■ Data shown:
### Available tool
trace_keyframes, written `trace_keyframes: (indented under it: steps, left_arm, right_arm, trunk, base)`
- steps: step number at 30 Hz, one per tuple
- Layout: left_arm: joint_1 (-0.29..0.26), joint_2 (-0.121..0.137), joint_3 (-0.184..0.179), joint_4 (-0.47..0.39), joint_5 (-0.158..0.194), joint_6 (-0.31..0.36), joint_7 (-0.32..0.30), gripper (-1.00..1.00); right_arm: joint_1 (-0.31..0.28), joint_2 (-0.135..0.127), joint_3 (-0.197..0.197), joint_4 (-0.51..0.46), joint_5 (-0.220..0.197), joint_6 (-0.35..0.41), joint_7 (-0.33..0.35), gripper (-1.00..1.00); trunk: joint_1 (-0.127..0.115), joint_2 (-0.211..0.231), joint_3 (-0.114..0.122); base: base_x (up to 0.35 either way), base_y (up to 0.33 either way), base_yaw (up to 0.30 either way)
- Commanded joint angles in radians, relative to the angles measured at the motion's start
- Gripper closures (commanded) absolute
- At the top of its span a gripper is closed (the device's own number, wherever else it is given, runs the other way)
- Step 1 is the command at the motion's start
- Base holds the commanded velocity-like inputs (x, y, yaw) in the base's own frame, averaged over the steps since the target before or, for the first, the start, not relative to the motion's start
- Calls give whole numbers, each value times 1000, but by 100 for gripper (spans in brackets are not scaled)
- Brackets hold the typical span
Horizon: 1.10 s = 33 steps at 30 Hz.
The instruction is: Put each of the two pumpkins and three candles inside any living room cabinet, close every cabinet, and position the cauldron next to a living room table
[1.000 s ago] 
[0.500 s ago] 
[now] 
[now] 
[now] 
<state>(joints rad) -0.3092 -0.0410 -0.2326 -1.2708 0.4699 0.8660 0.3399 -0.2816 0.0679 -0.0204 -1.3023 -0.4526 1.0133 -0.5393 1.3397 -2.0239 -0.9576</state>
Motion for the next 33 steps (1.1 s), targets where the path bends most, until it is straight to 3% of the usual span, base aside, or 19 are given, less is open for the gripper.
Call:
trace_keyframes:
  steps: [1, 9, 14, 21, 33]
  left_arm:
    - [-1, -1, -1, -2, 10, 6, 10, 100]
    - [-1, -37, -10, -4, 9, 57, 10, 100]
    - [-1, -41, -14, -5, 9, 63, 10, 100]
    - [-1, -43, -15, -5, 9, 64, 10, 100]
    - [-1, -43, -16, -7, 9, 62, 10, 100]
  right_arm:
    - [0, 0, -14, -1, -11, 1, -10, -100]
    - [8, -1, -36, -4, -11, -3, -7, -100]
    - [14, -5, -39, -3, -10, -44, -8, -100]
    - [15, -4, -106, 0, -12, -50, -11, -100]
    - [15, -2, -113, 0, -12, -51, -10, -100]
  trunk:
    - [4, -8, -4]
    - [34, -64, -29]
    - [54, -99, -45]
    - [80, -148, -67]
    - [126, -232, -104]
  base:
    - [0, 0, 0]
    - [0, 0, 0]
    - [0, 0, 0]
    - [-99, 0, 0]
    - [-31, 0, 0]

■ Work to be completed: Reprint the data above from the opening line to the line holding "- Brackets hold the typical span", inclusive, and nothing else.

■ Response to the exercise:
### Available tool
trace_keyframes, written `trace_keyframes: (indented under it: steps, left_arm, right_arm, trunk, base)`
- steps: step number at 30 Hz, one per tuple
- Layout: left_arm: joint_1 (-0.29..0.26), joint_2 (-0.121..0.137), joint_3 (-0.184..0.179), joint_4 (-0.47..0.39), joint_5 (-0.158..0.194), joint_6 (-0.31..0.36), joint_7 (-0.32..0.30), gripper (-1.00..1.00); right_arm: joint_1 (-0.31..0.28), joint_2 (-0.135..0.127), joint_3 (-0.197..0.197), joint_4 (-0.51..0.46), joint_5 (-0.220..0.197), joint_6 (-0.35..0.41), joint_7 (-0.33..0.35), gripper (-1.00..1.00); trunk: joint_1 (-0.127..0.115), joint_2 (-0.211..0.231), joint_3 (-0.114..0.122); base: base_x (up to 0.35 either way), base_y (up to 0.33 either way), base_yaw (up to 0.30 either way)
- Commanded joint angles in radians, relative to the angles measured at the motion's start
- Gripper closures (commanded) absolute
- At the top of its span a gripper is closed (the device's own number, wherever else it is given, runs the other way)
- Step 1 is the command at the motion's start
- Base holds the commanded velocity-like inputs (x, y, yaw) in the base's own frame, averaged over the steps since the target before or, for the first, the start, not relative to the motion's start
- Calls give whole numbers, each value times 1000, but by 100 for gripper (spans in brackets are not scaled)
- Brackets hold the typical span

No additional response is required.